Your answer is the lines below, exactly, from the one that contains "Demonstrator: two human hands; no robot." through the one that contains "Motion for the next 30", both included.

- Dataset records -
------------------------------------------------------------
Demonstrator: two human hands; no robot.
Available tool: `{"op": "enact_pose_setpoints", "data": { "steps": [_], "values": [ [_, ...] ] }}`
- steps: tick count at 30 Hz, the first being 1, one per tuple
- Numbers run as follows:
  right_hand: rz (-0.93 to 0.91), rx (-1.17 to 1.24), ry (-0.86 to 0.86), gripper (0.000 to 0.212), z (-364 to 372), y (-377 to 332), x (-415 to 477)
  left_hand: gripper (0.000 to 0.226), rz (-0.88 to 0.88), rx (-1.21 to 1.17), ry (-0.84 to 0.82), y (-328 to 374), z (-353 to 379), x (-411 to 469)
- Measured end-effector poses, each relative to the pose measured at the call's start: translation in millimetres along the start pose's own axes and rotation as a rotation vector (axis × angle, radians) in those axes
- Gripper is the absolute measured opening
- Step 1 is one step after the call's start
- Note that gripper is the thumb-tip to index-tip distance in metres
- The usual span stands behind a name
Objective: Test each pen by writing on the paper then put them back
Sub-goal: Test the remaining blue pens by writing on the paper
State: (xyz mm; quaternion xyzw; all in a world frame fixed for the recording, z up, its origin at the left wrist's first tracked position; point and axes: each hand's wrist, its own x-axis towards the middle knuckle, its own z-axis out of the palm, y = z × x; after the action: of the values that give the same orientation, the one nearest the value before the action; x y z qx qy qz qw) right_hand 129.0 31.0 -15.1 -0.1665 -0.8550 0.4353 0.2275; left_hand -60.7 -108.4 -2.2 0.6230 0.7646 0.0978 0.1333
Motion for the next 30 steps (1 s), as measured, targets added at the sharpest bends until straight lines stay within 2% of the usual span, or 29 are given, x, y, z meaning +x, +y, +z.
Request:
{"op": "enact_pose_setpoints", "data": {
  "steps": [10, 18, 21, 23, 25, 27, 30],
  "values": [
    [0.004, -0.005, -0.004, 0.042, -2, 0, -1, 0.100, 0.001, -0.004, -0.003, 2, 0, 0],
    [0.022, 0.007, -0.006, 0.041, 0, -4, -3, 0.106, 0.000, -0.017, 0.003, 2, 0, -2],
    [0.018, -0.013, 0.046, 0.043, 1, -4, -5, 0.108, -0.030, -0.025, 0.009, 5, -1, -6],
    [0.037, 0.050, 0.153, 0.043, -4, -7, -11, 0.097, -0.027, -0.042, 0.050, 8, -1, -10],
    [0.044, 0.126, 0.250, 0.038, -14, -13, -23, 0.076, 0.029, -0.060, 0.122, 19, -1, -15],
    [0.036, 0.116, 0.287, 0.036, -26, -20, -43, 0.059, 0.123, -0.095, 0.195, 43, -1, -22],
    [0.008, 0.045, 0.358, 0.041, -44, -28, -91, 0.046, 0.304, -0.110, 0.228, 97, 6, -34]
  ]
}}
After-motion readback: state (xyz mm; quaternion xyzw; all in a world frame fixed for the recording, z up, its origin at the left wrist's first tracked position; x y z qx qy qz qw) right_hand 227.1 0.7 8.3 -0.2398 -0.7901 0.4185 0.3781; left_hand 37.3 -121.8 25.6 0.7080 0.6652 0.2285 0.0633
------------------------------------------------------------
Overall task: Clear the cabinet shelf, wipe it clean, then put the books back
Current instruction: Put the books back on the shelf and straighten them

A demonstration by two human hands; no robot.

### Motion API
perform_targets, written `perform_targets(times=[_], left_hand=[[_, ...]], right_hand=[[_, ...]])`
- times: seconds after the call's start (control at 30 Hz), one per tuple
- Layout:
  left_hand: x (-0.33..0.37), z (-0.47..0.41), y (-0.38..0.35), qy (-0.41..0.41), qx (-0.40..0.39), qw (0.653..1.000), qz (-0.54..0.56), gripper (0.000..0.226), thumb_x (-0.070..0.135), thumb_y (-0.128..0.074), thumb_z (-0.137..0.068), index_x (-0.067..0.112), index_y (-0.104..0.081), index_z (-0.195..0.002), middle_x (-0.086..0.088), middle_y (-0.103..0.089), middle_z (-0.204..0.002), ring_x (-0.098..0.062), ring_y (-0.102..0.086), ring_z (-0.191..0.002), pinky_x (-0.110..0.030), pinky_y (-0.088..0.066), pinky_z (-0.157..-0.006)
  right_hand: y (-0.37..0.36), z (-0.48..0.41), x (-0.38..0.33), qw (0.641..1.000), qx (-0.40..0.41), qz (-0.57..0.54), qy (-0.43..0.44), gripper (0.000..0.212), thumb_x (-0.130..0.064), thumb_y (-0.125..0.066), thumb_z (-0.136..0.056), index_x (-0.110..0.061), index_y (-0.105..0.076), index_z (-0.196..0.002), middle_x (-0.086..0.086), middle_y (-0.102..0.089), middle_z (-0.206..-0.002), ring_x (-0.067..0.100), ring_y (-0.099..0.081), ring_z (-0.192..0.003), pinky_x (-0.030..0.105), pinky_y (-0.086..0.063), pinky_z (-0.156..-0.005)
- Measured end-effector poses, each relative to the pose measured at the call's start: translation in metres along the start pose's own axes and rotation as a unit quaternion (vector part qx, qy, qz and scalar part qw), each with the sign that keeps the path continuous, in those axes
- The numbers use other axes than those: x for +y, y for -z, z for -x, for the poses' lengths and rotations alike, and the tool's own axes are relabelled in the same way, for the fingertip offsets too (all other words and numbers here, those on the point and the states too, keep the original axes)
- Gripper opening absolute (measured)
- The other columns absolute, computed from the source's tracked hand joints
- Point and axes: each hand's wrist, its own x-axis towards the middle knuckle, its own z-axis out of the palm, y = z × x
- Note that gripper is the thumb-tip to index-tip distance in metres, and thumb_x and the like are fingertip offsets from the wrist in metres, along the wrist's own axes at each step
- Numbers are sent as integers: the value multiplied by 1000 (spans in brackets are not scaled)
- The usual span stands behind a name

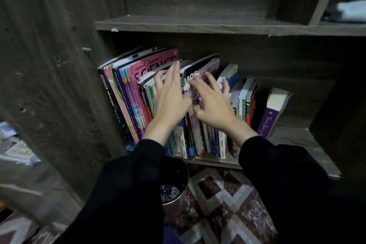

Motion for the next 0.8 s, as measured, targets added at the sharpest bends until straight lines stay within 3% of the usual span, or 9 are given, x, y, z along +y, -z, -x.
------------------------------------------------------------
- Written solution -
Demonstrator: two human hands; no robot.
Available tool: `{"op": "enact_pose_setpoints", "data": { "steps": [_], "values": [ [_, ...] ] }}`
- steps: tick count at 30 Hz, the first being 1, one per tuple
- Numbers run as follows:
  right_hand: rz (-0.93 to 0.91), rx (-1.17 to 1.24), ry (-0.86 to 0.86), gripper (0.000 to 0.212), z (-364 to 372), y (-377 to 332), x (-415 to 477)
  left_hand: gripper (0.000 to 0.226), rz (-0.88 to 0.88), rx (-1.21 to 1.17), ry (-0.84 to 0.82), y (-328 to 374), z (-353 to 379), x (-411 to 469)
- Measured end-effector poses, each relative to the pose measured at the call's start: translation in millimetres along the start pose's own axes and rotation as a rotation vector (axis × angle, radians) in those axes
- Gripper is the absolute measured opening
- Step 1 is one step after the call's start
- Note that gripper is the thumb-tip to index-tip distance in metres
- The usual span stands behind a name
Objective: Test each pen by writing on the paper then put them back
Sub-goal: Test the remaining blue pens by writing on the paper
State: (xyz mm; quaternion xyzw; all in a world frame fixed for the recording, z up, its origin at the left wrist's first tracked position; point and axes: each hand's wrist, its own x-axis towards the middle knuckle, its own z-axis out of the palm, y = z × x; after the action: of the values that give the same orientation, the one nearest the value before the action; x y z qx qy qz qw) right_hand 129.0 31.0 -15.1 -0.1665 -0.8550 0.4353 0.2275; left_hand -60.7 -108.4 -2.2 0.6230 0.7646 0.0978 0.1333
Motion for the next 30 steps (1 s), as measured, targets added at the sharpest bends until straight lines stay within 2% of the usual span, or 29 are given, x, y, z meaning +x, +y, +z.

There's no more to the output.